======== INPUT DATA

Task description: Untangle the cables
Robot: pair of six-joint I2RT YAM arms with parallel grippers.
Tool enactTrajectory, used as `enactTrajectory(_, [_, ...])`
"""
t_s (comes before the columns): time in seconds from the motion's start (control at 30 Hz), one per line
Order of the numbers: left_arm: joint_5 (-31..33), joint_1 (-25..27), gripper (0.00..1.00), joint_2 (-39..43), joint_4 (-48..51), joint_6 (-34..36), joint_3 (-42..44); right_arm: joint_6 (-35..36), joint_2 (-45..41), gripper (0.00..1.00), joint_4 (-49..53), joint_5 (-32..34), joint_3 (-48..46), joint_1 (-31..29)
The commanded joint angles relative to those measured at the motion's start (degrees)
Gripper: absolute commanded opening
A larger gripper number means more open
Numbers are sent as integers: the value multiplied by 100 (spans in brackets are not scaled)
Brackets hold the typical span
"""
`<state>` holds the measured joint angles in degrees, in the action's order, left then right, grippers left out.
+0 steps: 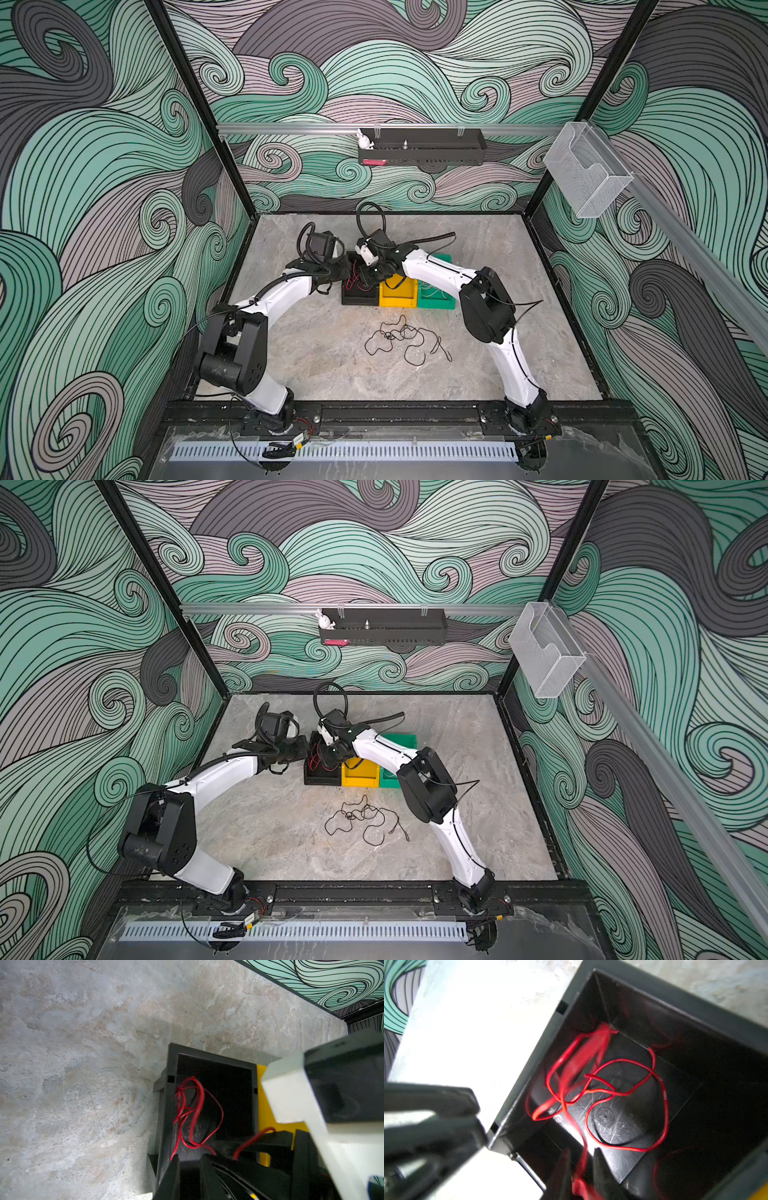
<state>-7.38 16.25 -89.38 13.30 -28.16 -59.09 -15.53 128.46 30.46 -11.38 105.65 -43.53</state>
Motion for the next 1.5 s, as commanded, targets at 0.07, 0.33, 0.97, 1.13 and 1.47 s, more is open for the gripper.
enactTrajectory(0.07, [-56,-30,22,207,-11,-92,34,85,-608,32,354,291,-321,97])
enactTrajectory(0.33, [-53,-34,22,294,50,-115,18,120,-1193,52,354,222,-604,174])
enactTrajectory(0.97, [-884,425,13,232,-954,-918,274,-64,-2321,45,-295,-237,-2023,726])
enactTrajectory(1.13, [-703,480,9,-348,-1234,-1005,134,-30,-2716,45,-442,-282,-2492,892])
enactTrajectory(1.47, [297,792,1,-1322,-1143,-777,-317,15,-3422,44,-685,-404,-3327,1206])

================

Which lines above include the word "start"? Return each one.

§ WRITTEN SOLUTION:
t_s (comes before the columns): time in seconds from the motion's start (control at 30 Hz), one per line
The commanded joint angles relative to those measured at the motion's start (degrees)

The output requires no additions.